Task prompt:
Throughout the material below, how many lines include the string "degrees"? Reply with only the number.

----

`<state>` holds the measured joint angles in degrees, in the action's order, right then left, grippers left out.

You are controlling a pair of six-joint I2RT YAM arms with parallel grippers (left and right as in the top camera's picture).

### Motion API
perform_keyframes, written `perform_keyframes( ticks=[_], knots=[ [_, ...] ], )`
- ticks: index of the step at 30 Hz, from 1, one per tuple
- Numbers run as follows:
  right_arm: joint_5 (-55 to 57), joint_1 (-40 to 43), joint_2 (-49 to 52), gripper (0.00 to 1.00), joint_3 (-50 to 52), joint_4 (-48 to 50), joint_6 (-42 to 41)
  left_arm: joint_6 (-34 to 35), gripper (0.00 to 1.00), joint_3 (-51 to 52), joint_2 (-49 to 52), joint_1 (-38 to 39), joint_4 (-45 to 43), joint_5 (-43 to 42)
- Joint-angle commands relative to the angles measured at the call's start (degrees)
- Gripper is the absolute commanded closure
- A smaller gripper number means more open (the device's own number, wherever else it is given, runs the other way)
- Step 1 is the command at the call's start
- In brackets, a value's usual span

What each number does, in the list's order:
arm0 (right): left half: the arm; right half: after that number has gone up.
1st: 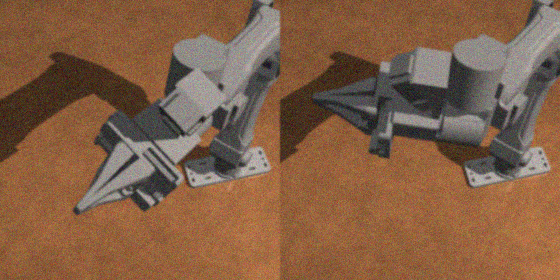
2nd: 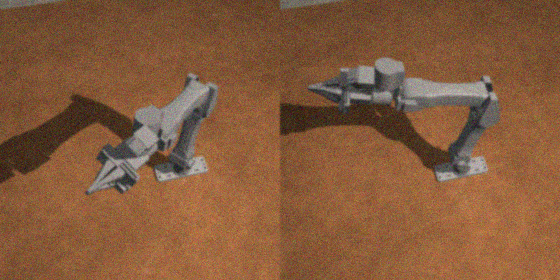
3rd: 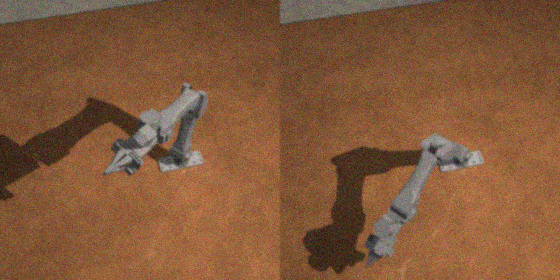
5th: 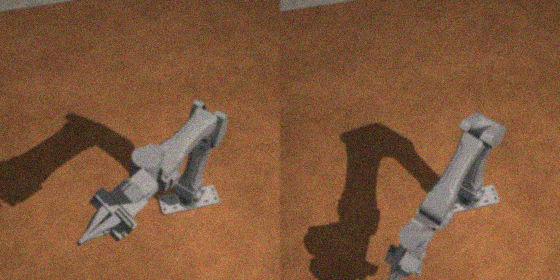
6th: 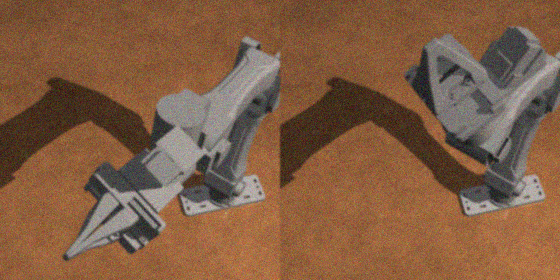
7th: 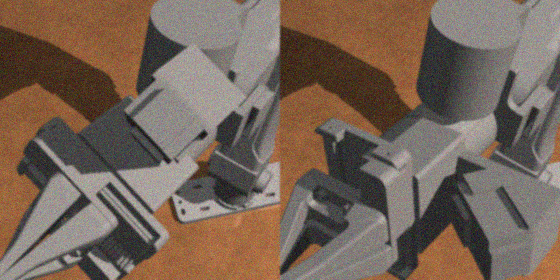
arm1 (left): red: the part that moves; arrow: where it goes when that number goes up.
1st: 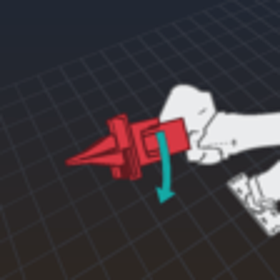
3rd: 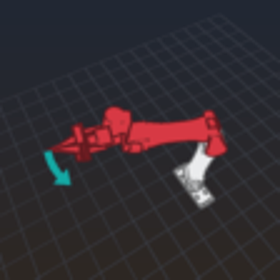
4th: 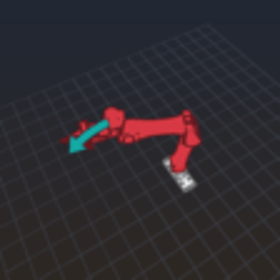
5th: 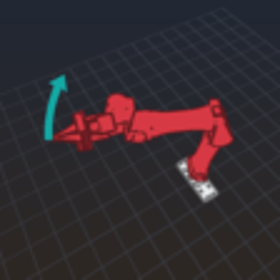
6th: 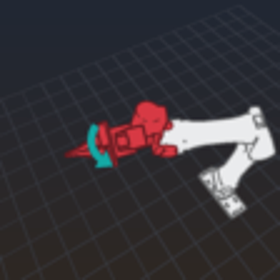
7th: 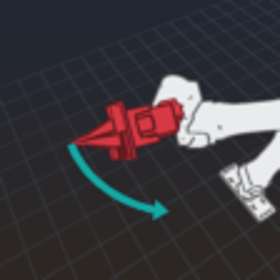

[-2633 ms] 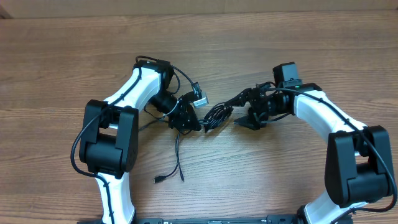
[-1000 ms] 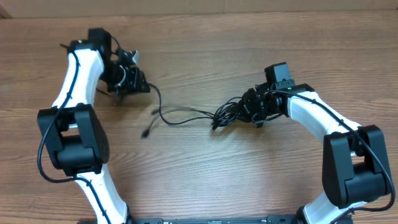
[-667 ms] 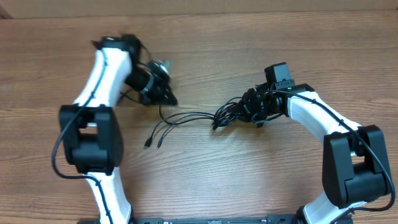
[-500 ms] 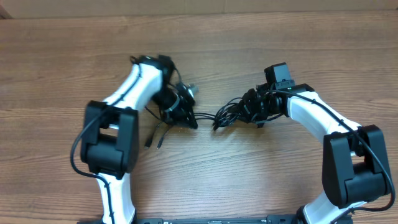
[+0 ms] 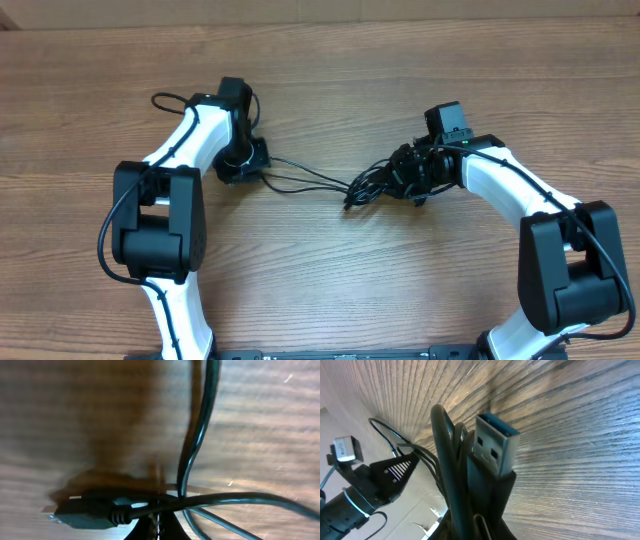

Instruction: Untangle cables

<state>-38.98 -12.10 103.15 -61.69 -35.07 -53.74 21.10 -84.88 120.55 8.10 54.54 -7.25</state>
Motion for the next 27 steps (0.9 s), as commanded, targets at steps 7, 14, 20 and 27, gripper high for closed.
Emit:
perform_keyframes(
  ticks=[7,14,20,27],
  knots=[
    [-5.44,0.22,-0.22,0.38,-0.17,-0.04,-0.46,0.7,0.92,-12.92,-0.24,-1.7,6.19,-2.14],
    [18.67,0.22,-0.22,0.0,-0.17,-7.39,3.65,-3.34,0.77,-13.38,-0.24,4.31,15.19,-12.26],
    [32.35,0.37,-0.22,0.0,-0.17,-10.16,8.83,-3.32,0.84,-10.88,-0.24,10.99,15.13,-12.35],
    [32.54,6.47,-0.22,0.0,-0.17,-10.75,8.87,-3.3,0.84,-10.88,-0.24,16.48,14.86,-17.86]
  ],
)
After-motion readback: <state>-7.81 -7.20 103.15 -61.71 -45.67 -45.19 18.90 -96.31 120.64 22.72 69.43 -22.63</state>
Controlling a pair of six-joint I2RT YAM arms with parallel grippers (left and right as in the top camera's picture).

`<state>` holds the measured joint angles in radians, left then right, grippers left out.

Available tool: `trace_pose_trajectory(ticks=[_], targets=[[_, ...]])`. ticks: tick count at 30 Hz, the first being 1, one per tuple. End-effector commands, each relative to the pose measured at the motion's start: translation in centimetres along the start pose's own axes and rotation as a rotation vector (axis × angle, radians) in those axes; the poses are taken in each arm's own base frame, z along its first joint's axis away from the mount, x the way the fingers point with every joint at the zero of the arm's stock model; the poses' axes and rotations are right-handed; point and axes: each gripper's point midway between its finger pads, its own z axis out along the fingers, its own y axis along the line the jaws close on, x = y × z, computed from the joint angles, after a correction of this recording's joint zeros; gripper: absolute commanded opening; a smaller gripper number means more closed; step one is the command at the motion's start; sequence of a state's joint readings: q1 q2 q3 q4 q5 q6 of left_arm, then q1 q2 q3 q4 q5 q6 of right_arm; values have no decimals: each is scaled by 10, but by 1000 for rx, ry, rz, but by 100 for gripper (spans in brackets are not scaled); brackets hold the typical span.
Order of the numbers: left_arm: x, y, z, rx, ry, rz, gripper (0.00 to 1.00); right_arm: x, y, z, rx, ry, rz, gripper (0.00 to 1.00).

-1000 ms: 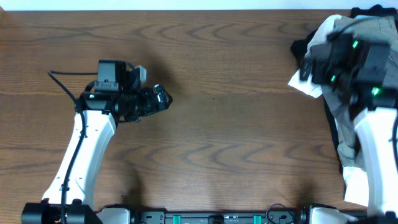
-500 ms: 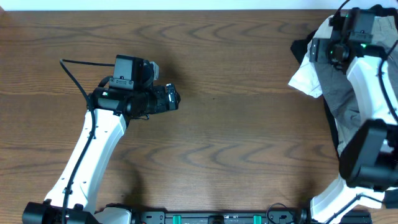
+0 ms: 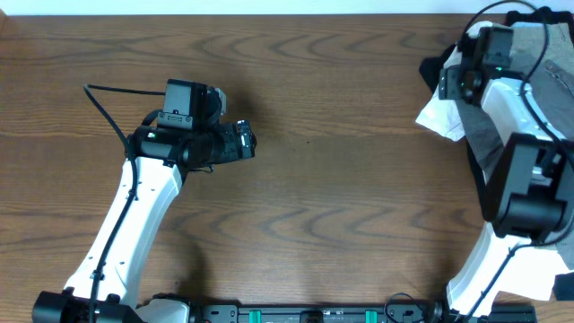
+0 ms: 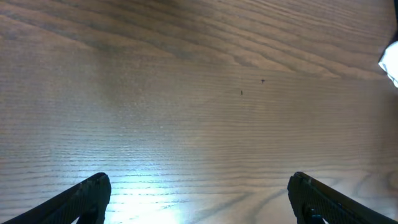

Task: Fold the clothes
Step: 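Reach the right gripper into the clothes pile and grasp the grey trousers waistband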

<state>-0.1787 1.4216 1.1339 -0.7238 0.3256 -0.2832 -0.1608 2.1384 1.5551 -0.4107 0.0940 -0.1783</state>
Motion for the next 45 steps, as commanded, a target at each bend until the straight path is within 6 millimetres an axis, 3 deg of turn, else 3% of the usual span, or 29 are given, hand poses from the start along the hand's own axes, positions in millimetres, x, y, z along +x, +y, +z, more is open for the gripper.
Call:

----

Answer to this problem:
2